-- Task details --
The reply to the records below should contain exactly the lines from the line with "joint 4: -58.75" through the line with "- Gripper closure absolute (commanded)", and nothing besides.

Items from a data source:
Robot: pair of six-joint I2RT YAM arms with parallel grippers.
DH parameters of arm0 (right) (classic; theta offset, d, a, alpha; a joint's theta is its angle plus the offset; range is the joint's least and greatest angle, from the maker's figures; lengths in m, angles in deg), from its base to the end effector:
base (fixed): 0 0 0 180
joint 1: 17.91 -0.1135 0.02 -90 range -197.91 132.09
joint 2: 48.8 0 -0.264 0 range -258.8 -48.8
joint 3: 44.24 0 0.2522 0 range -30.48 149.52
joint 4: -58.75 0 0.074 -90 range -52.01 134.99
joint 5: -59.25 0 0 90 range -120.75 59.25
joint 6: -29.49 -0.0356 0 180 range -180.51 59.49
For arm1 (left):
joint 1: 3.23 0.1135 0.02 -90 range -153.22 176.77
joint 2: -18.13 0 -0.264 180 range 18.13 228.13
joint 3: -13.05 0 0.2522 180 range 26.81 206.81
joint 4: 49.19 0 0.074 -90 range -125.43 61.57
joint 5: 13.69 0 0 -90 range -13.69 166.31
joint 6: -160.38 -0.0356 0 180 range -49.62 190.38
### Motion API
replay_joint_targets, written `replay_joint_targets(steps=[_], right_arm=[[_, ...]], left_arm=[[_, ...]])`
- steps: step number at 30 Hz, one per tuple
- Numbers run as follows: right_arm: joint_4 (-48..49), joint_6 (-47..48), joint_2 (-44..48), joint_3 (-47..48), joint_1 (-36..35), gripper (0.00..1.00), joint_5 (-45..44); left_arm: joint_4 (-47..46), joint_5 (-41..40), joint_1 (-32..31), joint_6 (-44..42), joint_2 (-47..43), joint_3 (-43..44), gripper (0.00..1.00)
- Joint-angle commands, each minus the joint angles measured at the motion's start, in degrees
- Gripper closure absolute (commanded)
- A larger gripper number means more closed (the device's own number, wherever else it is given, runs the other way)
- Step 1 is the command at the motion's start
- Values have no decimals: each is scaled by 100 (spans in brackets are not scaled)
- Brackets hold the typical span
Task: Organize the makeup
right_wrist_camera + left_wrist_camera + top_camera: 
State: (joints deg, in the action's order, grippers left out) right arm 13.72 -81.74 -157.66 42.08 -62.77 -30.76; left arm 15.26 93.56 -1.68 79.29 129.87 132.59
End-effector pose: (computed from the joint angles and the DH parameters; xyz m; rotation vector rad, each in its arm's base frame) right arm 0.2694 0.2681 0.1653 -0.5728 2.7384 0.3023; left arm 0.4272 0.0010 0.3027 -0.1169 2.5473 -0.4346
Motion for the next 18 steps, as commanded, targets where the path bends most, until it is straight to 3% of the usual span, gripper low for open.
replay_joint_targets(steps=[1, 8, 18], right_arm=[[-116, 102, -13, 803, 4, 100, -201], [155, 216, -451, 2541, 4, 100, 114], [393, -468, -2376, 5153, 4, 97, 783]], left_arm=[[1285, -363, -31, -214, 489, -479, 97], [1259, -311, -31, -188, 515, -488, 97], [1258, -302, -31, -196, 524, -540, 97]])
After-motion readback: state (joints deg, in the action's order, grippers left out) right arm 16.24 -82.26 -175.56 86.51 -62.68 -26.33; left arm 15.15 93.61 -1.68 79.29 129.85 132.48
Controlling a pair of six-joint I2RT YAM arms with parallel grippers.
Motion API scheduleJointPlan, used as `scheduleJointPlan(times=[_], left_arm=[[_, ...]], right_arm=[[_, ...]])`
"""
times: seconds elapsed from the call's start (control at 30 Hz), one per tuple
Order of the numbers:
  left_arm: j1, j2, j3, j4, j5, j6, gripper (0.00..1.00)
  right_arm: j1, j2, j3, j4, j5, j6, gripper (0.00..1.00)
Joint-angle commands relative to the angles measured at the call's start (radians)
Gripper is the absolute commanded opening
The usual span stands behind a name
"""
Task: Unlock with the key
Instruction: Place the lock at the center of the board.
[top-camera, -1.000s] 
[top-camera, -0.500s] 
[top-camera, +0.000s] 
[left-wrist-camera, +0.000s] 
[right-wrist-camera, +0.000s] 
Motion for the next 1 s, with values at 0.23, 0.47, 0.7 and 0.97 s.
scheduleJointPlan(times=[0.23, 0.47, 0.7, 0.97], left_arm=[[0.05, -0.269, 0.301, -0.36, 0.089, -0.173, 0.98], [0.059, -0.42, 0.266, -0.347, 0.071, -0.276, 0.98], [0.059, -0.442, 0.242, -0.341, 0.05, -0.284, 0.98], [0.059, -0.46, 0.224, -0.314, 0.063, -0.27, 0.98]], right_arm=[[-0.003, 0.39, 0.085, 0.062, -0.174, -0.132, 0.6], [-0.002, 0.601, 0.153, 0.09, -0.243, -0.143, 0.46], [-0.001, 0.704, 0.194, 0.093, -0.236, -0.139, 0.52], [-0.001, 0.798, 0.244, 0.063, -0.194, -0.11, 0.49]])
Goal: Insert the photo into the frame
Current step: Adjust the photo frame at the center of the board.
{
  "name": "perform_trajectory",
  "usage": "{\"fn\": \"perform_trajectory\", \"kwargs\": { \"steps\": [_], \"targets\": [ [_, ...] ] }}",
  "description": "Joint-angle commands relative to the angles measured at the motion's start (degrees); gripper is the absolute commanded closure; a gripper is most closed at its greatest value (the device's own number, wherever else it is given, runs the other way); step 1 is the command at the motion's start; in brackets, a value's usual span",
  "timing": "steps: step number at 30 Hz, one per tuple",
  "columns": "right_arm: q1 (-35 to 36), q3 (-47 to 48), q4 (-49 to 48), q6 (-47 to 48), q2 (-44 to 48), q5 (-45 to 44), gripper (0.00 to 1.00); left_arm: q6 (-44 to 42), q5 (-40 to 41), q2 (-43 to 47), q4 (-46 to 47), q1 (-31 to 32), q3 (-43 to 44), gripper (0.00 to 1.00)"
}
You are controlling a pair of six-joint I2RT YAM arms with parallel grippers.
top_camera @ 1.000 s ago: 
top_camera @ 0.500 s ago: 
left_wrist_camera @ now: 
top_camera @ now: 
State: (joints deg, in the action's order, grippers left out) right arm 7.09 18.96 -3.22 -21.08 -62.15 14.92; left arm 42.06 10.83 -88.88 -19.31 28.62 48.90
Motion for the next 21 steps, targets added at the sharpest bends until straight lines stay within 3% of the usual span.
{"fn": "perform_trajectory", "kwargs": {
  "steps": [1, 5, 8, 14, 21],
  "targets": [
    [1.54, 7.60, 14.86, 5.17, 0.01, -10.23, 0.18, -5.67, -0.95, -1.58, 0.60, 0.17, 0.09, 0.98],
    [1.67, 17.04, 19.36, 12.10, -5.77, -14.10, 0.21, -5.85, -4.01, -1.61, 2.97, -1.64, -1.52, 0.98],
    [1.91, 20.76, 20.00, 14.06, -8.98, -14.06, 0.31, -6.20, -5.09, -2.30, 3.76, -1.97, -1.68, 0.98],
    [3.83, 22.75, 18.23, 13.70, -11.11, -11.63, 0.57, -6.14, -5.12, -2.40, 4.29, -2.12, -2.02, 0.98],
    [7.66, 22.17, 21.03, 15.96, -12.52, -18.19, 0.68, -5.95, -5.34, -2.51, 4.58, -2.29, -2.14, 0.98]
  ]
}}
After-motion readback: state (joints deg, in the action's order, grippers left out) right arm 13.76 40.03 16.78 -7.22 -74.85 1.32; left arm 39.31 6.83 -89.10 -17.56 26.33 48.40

-- Worked solution --
joint 4: -58.75 0 0.074 -90 range -52.01 134.99
joint 5: -59.25 0 0 90 range -120.75 59.25
joint 6: -29.49 -0.0356 0 180 range -180.51 59.49
For arm1 (left):
joint 1: 3.23 0.1135 0.02 -90 range -153.22 176.77
joint 2: -18.13 0 -0.264 180 range 18.13 228.13
joint 3: -13.05 0 0.2522 180 range 26.81 206.81
joint 4: 49.19 0 0.074 -90 range -125.43 61.57
joint 5: 13.69 0 0 -90 range -13.69 166.31
joint 6: -160.38 -0.0356 0 180 range -49.62 190.38
### Motion API
replay_joint_targets, written `replay_joint_targets(steps=[_], right_arm=[[_, ...]], left_arm=[[_, ...]])`
- steps: step number at 30 Hz, one per tuple
- Numbers run as follows: right_arm: joint_4 (-48..49), joint_6 (-47..48), joint_2 (-44..48), joint_3 (-47..48), joint_1 (-36..35), gripper (0.00..1.00), joint_5 (-45..44); left_arm: joint_4 (-47..46), joint_5 (-41..40), joint_1 (-32..31), joint_6 (-44..42), joint_2 (-47..43), joint_3 (-43..44), gripper (0.00..1.00)
- Joint-angle commands, each minus the joint angles measured at the motion's start, in degrees
- Gripper closure absolute (commanded)

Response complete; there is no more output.